The controversy began on February 14, when President Milei posted on the social platform X about LIBRA, a new cryptocurrency built on the Solana blockchain. The presidential endorsement caused the token’s value to skyrocket, reaching a market cap of $4.5 billion within hours of its launch.
What happened next sent shockwaves through both political and financial circles. The token’s value plunged 80% in just two hours as insider wallets began selling their holdings, leading to massive losses for retail investors who had bought into the presidential endorsement.
The situation worsened when Milei deleted his original post and attempted to distance himself from the project, claiming he had no knowledge of its details. This reversal prompted immediate backlash from opposition parties and triggered a wider investigation into potential government corruption.
Political Fallout Intensifies
The deepest blow came on February 18, when text messages emerged showing Hayden Davis, a key figure behind the LIBRA token, claiming to have bought influence within Milei’s inner circle. Davis specifically mentioned making payments to Karina Milei, the president’s sister and a powerful figure in the current administration.
Argentina’s stock market reacted sharply to the growing scandal, dropping almost 6% as news spread of a formal probe into the president’s involvement. Opposition leaders have begun calling for impeachment proceedings, creating the biggest crisis of Milei’s presidency.
The controversy has pulled in several well-known figures from the cryptocurrency and social media worlds. Dave Portnoy of Barstool Sports admitted to early involvement in the project but claimed he received a refund. Meanwhile, Ben Chow, co-founder of DeX Meteora where LIBRA was launched, resigned from his position as the scandal unfolded.
Blockchain analysts have traced approximately $100 million in profits flowing to insider wallets during the token’s collapse. The current market value of LIBRA sits at just over half a million dollars, representing a near-total loss for most investors.
The incident has had ripple effects across the cryptocurrency market. Solana, the blockchain platform hosting the LIBRA token, saw its native SOL token price fall. Other memecoins, particularly those associated with political figures, experienced rapid selling as investor confidence wavered.
Market Impact Widens
The scandal’s timing coincides with major developments in the cryptocurrency industry’s recovery from previous crises. FTX, the collapsed crypto exchange, has begun returning funds to customers after a 27-month bankruptcy process, releasing $1.2 billion to smaller claim holders.
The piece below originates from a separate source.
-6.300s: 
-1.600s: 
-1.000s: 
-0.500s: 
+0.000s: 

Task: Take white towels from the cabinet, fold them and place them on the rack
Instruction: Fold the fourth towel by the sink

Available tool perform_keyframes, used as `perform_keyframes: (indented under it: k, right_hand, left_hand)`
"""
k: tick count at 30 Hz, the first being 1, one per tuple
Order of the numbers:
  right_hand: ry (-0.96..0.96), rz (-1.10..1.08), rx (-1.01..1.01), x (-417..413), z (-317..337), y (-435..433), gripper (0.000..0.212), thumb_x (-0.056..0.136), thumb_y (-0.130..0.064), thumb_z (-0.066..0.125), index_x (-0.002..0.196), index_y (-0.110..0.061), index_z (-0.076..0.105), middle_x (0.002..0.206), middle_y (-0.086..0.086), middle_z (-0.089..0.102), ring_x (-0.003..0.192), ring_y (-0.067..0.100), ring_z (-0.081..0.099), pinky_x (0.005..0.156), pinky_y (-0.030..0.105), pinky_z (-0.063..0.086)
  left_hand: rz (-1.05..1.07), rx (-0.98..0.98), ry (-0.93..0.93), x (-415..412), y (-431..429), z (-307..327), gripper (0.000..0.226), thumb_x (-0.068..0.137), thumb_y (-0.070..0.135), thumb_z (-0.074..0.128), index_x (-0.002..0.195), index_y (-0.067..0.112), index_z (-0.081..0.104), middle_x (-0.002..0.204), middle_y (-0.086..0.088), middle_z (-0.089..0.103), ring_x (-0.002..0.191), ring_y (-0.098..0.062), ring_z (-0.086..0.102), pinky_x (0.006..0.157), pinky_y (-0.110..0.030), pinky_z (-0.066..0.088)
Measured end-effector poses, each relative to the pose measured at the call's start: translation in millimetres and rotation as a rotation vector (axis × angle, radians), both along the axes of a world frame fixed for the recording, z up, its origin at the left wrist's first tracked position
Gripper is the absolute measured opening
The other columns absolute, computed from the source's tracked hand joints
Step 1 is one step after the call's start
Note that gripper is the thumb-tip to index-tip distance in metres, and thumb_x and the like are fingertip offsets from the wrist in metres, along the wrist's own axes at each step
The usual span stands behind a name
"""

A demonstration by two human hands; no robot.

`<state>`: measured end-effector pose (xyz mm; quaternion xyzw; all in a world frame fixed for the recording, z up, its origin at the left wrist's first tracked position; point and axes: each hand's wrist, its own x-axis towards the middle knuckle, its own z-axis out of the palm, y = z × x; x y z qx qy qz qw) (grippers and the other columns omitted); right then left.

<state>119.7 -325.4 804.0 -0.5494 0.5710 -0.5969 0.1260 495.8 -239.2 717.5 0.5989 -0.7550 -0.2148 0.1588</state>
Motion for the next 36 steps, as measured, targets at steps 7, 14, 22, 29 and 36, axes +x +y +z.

Chris Chung, founder of Solana-based platform Titan, expressed concern about the incident’s impact on retail investor trust. “The cryptocurrency space needs to build trust, not destroy it,” Chung stated in a public response to the crisis.
Argentine financial regulators have announced plans to investigate all parties involved in the LIBRA launch. The probe will examine the relationship between the token’s creators and government officials, focusing particularly on the alleged payments to the president’s sister.
The scandal has highlighted the intersection of cryptocurrency speculation and political power. Davis, who also created the MELANIA token, attempted to defend the project, stating it was “not a rug pull” but rather a failed plan, though market data suggests a coordinated selling effort by early investors.
International observers have begun monitoring the situation, as the combination of political scandal and financial losses raises questions about cryptocurrency regulation and political endorsements of digital assets.
Local media reports indicate growing public anger in Argentina, where citizens have faced ongoing economic challenges. The revelation that government officials may have profited from a scheme that cost retail investors billions has sparked protests in several cities.
The investigation continues to expand, with authorities examining blockchain transactions, communication records, and financial transfers between all parties involved in the LIBRA project.